French lawyer, politician, historian, and numismatist (1718–1798)

Jules-François-Paul Fauris de Saint-Vincens (1718–1798) was a French lawyer, politician, historian and numismatist.

==Biography==
===Early life===
Jules-François-Paul Fauris de Saint-Vincens was born on 21 July 1718 in Aix-en-Provence. He was baptised in the Église du Saint-Esprit in Aix. His father was Antoine de Fauris. He grew up in the Hôtel Raousset-Boulbon, a Hôtel particulier located at 14 on the Cours Mirabeau in Aix.

===Career===
He started serving as an Advisor to the Parlement of Aix-en-Provence from 10 October 1737. By 1746, he served as its President à mortier. He then served as Second President in 1776.
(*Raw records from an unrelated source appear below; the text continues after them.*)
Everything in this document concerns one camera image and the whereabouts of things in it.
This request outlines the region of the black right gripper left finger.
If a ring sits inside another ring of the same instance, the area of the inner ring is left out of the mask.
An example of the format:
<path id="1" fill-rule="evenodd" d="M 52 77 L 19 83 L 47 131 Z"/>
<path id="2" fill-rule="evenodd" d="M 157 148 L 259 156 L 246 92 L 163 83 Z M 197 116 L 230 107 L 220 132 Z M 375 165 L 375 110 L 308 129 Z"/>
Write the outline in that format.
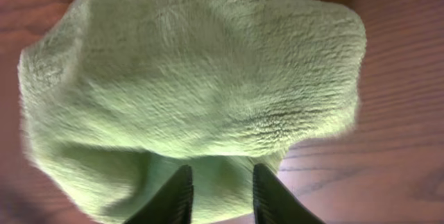
<path id="1" fill-rule="evenodd" d="M 190 224 L 193 200 L 192 169 L 184 165 L 125 224 Z"/>

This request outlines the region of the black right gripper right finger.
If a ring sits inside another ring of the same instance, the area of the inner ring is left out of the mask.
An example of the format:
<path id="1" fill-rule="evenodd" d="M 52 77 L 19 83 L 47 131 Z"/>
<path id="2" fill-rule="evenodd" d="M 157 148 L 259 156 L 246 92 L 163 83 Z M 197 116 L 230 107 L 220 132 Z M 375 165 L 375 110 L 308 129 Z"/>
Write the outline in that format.
<path id="1" fill-rule="evenodd" d="M 265 164 L 253 170 L 253 209 L 255 224 L 325 224 Z"/>

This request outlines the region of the light green cloth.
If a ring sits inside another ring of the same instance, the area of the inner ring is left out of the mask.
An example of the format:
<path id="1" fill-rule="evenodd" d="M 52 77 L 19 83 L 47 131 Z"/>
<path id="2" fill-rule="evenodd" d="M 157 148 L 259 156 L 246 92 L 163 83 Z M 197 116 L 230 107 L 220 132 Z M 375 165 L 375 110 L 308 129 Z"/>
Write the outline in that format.
<path id="1" fill-rule="evenodd" d="M 349 131 L 358 14 L 317 0 L 74 0 L 18 65 L 26 153 L 100 223 L 192 167 L 195 223 L 250 214 L 257 163 Z"/>
He was one of the co-founders of the Académie d'Aix-en-Provence. An aficionado of numismatics, his Table des monnaies de Provence is a very thorough summary of the coins used in Provence during the Middle Ages. His collection of old books was bequeathed to the Bibliothèque Méjanes, the public library in Aix, after his death.

===Personal life===
He married Julie Rossoline de Villeneuve de Vence. They had two children:
- Sophie de Fauris de Noyers de Saint-Vincens (1747–1781).
- Alexandre de Fauris de Saint-Vincens (1750–1815).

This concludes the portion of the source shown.